_Work task_
In the entries that follow, find the line containing "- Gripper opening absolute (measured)" and the line containing "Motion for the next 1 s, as", then copy exactly everything from the first through the second except the pictures.

_Recorded information_
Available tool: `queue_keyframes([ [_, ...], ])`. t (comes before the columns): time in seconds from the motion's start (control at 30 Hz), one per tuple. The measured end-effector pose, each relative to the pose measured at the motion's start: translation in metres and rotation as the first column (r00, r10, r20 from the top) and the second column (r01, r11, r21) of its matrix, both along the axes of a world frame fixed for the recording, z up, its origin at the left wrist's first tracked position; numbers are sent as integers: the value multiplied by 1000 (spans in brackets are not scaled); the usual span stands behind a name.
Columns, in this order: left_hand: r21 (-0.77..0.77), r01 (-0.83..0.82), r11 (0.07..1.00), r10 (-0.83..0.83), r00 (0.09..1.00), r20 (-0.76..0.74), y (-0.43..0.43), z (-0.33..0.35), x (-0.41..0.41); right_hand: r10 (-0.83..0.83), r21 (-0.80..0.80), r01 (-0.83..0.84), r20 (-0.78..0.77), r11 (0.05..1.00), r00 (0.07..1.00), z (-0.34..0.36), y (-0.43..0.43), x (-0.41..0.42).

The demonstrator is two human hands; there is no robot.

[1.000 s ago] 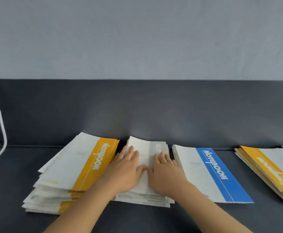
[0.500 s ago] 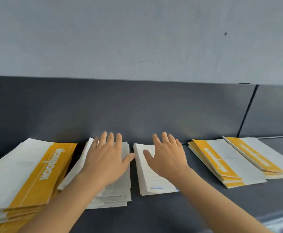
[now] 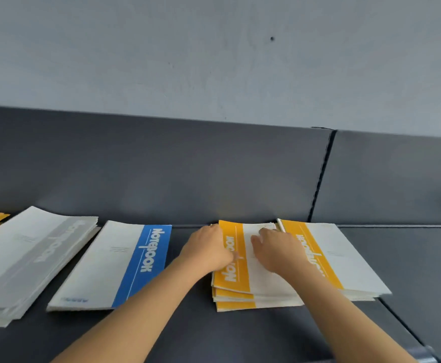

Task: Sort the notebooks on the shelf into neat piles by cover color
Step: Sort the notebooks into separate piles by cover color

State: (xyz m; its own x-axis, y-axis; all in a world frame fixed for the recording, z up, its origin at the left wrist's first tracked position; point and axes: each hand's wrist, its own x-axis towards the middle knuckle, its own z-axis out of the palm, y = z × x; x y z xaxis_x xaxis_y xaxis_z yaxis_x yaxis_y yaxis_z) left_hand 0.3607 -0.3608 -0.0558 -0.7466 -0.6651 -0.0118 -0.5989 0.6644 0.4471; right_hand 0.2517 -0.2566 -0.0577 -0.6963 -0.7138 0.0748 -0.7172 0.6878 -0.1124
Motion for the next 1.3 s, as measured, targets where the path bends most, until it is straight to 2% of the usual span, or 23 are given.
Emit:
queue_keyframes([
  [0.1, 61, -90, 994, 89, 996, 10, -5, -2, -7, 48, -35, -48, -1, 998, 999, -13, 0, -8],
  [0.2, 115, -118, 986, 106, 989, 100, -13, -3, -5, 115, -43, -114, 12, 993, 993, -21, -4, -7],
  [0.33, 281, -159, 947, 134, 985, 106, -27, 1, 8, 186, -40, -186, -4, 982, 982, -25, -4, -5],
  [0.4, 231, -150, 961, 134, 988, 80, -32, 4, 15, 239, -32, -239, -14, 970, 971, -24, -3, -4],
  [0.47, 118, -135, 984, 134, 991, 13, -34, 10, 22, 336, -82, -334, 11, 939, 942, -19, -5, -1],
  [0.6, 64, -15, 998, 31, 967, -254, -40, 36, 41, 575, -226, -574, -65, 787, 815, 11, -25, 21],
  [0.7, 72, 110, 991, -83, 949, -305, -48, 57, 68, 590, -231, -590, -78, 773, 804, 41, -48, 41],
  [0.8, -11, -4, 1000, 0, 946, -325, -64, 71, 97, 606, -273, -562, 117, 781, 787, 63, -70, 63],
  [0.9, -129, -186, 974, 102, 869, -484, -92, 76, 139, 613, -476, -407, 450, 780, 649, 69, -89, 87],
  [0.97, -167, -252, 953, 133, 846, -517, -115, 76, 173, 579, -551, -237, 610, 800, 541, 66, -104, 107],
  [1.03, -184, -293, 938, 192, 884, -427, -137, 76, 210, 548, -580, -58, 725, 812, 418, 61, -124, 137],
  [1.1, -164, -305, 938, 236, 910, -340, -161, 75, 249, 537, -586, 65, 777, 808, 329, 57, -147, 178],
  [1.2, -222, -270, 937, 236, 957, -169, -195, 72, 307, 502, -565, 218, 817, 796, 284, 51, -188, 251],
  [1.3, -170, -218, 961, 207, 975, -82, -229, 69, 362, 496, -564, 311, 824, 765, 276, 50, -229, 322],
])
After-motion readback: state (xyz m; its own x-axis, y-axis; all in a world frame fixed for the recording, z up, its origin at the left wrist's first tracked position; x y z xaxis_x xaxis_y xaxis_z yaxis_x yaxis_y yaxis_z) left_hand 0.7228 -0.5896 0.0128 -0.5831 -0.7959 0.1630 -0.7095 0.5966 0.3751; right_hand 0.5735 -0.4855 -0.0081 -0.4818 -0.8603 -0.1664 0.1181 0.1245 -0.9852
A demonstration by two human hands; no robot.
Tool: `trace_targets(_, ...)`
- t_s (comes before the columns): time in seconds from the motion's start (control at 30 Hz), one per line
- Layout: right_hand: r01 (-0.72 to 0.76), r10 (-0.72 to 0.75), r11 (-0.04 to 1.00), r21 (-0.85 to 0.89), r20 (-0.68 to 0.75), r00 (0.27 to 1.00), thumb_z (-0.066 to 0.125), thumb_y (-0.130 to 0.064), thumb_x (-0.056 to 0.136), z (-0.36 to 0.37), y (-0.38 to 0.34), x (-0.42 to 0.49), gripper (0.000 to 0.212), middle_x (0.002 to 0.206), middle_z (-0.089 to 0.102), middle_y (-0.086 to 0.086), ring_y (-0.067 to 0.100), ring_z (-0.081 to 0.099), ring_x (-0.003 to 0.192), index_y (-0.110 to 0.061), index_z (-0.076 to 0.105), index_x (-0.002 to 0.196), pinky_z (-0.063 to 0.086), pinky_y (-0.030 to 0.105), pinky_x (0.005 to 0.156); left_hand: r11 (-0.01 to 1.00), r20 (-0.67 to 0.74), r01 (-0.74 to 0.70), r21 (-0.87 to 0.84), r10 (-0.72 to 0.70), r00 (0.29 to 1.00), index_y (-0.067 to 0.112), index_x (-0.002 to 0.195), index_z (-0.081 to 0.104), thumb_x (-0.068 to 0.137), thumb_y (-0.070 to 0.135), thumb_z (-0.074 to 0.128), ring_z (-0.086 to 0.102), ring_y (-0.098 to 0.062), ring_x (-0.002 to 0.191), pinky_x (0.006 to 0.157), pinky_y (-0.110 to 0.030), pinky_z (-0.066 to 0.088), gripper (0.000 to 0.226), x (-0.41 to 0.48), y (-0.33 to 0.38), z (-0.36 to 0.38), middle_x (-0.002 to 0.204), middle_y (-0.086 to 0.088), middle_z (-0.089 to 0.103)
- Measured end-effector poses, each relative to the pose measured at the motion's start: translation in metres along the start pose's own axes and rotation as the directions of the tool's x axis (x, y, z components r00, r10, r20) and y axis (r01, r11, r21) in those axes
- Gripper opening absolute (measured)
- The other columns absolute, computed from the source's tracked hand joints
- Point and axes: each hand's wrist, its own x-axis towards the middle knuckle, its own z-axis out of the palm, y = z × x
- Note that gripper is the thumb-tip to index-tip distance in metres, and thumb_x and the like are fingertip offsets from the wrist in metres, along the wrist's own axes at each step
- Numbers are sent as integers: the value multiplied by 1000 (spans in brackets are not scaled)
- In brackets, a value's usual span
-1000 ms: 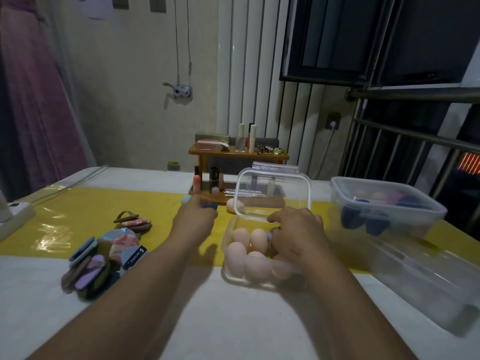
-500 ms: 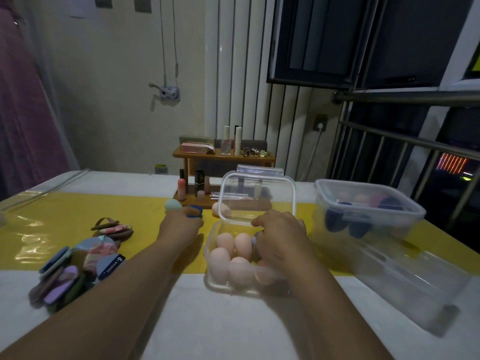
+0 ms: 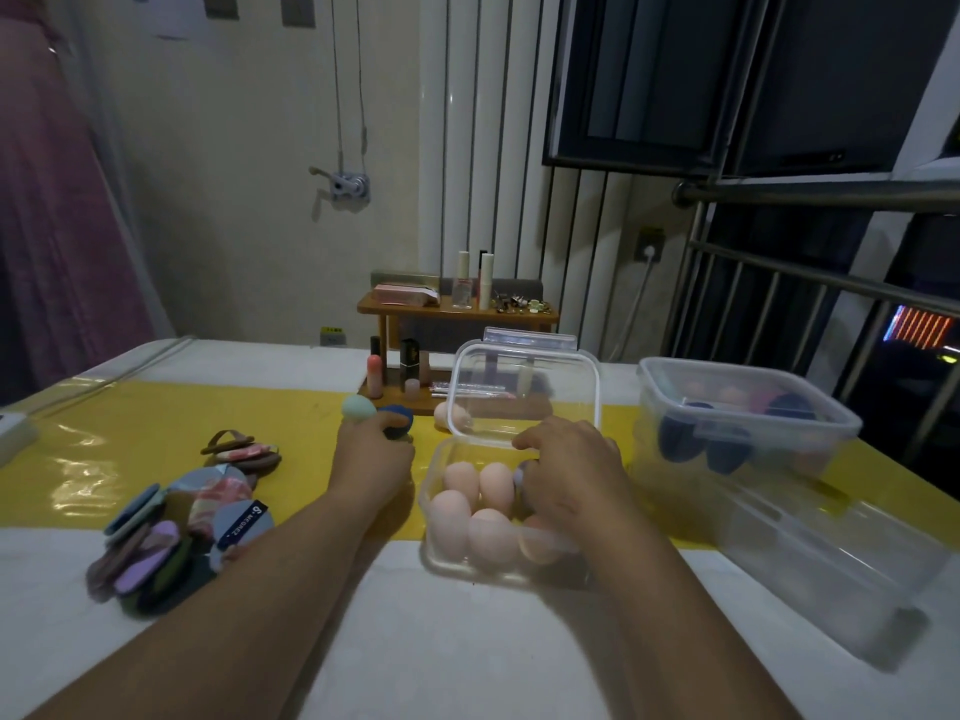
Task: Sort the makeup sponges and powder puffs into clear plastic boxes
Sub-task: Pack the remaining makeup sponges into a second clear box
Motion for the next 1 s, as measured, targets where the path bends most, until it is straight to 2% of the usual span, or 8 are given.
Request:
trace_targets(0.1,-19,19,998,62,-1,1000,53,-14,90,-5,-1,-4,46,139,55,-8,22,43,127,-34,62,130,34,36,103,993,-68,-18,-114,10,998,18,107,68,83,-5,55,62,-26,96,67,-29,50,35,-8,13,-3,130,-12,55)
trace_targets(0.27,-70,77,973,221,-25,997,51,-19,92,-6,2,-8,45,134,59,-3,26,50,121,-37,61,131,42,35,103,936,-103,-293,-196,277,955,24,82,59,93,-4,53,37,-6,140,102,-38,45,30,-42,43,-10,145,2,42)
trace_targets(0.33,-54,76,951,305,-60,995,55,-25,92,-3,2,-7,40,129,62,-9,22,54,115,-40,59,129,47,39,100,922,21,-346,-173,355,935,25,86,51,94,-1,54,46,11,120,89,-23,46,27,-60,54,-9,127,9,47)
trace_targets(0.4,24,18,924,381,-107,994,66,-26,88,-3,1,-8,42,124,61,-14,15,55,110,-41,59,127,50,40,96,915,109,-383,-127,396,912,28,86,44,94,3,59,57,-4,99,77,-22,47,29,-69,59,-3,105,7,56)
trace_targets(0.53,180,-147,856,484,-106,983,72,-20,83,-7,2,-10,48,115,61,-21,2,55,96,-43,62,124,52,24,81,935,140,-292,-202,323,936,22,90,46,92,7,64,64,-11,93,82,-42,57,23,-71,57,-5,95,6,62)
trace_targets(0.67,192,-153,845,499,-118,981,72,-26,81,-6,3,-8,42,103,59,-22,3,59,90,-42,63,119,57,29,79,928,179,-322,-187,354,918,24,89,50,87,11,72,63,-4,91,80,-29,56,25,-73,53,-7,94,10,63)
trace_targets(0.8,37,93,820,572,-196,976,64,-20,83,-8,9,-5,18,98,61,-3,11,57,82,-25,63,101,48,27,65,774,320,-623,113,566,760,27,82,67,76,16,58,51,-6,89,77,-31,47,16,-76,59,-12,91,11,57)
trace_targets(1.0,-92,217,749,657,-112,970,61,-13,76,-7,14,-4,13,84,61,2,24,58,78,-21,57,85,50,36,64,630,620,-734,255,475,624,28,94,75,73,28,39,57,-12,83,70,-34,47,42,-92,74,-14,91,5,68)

_Task solution_
- Gripper opening absolute (measured)
- The other columns absolute, computed from the source's tracked hand joints
- Point and axes: each hand's wrist, its own x-axis towards the middle knuckle, its own z-axis out of the palm, y = z × x
- Note that gripper is the thumb-tip to index-tip distance in metres, and thumb_x and the like are fingertip offsets from the wrist in metres, along the wrist's own axes at each step
- Numbers are sent as integers: the value multiplied by 1000 (spans in brackets are not scaled)
- In brackets, a value's usual span
-1000 ms: 
-500 ms: 
+0 ms: 
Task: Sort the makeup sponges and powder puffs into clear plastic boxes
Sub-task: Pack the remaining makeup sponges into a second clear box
Motion for the next 1 s, as measured, targets where the path bends most, until it is straight to 2% of the usual span, or 8 are given.

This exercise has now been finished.